I'm answering as someone who was involved in sex play as a child.

I feel that my experience is particularly useful in this discussion because it was fully benign (or so it seemed) and consensual. Struggling with the memory was complicated beyond what I can easily explain here. To begin with, I had lots of sexual thoughts through the ages of 4 to 12 and felt intense shame for it. My experience occurred when I was so young that I was actually able to deny that it ever happened, and told myself that I made it up... because I was a bad person, it just made sense to me that way. About a decade later on, the father of the other children involved went to prison for child molestation (I should stress this involved even more children).
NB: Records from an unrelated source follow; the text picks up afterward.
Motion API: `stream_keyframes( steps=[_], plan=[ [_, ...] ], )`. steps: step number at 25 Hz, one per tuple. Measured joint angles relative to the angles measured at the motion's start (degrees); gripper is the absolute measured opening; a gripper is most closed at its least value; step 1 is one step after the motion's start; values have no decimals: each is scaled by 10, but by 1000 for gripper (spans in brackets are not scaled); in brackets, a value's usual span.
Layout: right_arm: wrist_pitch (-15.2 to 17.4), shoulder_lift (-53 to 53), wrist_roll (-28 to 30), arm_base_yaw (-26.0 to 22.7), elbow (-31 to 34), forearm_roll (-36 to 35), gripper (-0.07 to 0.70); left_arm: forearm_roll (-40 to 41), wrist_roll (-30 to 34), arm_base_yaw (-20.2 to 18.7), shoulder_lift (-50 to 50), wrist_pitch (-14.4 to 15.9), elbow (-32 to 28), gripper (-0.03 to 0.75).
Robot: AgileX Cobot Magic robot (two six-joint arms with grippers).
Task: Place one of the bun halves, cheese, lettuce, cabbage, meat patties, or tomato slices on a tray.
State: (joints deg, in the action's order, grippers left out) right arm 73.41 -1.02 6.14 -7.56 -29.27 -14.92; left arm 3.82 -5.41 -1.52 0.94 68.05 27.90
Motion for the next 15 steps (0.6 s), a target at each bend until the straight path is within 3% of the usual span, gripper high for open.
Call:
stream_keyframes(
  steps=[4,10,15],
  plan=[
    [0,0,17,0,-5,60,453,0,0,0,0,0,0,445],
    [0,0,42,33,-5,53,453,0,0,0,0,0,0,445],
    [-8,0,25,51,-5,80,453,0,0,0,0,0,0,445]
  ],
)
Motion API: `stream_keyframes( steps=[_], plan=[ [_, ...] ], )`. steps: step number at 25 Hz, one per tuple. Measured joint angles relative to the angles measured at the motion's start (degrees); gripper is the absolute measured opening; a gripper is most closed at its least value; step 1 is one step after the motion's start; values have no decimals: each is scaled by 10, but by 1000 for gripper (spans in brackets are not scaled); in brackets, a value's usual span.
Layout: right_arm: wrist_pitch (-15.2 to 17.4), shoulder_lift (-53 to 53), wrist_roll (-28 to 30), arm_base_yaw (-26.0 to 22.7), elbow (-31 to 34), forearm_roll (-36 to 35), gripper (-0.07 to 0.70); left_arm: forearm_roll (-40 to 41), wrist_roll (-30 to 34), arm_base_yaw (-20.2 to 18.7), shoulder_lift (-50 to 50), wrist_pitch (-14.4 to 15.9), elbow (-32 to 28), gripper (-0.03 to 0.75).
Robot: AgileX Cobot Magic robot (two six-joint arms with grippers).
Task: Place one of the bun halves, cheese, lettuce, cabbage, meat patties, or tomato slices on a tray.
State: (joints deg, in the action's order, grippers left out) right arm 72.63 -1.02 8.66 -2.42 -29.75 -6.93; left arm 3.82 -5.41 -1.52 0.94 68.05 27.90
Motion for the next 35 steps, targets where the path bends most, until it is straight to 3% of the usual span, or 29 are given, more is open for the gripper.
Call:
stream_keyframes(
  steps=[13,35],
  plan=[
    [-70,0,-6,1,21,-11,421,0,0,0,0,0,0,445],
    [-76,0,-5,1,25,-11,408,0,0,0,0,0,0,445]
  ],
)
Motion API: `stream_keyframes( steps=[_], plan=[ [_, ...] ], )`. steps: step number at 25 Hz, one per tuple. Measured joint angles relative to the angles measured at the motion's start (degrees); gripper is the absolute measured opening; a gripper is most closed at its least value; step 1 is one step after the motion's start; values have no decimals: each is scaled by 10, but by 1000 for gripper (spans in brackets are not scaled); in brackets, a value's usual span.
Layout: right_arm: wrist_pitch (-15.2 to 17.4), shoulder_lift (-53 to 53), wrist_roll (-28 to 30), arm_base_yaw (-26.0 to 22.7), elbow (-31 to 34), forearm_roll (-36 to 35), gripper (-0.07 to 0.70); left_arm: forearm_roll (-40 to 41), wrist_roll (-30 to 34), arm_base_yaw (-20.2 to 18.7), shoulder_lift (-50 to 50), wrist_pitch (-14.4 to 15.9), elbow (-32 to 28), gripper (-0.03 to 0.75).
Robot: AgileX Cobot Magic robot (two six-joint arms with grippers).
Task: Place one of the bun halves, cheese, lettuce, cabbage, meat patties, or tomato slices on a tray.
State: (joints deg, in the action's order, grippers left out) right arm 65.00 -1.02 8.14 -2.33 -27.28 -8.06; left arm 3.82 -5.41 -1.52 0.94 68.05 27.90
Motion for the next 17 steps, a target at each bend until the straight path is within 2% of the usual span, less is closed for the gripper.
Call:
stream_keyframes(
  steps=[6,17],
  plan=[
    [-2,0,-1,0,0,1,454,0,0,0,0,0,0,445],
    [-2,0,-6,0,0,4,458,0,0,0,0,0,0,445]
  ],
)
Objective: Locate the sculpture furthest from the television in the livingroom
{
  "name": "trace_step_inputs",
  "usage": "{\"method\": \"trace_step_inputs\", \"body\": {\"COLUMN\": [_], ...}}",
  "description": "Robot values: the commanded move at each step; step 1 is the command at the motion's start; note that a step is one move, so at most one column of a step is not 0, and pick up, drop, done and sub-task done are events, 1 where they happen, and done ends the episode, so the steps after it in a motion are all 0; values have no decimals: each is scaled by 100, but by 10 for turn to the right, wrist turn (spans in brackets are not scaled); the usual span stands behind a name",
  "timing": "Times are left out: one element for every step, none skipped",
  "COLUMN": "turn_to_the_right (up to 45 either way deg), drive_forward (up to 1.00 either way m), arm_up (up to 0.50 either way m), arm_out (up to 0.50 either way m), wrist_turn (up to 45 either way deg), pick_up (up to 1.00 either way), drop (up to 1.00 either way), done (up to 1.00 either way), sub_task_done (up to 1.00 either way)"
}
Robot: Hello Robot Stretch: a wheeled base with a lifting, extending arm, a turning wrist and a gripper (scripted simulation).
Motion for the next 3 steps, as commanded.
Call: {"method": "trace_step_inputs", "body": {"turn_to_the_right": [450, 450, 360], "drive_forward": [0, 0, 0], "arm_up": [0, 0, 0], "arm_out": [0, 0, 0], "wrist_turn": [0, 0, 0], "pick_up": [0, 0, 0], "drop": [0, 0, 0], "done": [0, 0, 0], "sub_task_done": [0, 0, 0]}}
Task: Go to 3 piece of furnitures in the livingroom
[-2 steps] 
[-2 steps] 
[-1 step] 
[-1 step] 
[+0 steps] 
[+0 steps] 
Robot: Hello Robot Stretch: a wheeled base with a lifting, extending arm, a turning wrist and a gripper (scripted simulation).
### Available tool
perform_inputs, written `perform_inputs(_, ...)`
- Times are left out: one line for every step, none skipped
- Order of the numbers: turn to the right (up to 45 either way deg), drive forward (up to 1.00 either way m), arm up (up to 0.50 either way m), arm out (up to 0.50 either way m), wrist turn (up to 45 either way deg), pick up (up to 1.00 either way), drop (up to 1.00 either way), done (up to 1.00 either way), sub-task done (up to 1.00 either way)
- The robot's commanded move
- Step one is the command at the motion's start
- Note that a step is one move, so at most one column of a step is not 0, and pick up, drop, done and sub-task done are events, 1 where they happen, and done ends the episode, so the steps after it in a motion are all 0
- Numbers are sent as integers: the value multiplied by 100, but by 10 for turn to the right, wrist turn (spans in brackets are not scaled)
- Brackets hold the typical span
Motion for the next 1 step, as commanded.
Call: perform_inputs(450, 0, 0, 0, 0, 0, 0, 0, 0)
I confronted the others involved in my incident (now adults), and found out that indeed, it did happen and that I wasn't crazy, and that I was somewhat of a 2nd echo of the terror that an adult was causing to children.

We all obviously take this issue very seriously, but due to my own personal experience, I'm tempted to see it as much more than just "it's not sexual to them". There are several things that you need to consider.

  • You're thinking about the child, but the child grows up some day. You you need to think about how this person will face those memories as they grow up.
  • Even though it's not sexual to them, it probably leaves a big impression on them. Sex isn't just about sex, it's also about desires, curiosity, and a connection with another person. A young mind understands some of this, is very impressionable, and remembers such experiences well. This is why those memories can weigh on them heavily later in life (which could be harmless or terrible).
  • Right or wrong, we don't consider consent to be the same thing with children, and they need to be taught this. You don't need to condemn it, but you should teach them to not repeat the behavior, especially with other children who they would might otherwise see as perfectly interested.

There was a book that came out fairly recently which is absolutely fantastic for people who've struggled with such memories in their life. If you want the really long answer to this question, I would suggest you read it.

http://books.google.com/books?id=P4uHGgoul_YC

(I wanted to post an image of the book cover, can't because of low rep, perhaps someone else will edit for me)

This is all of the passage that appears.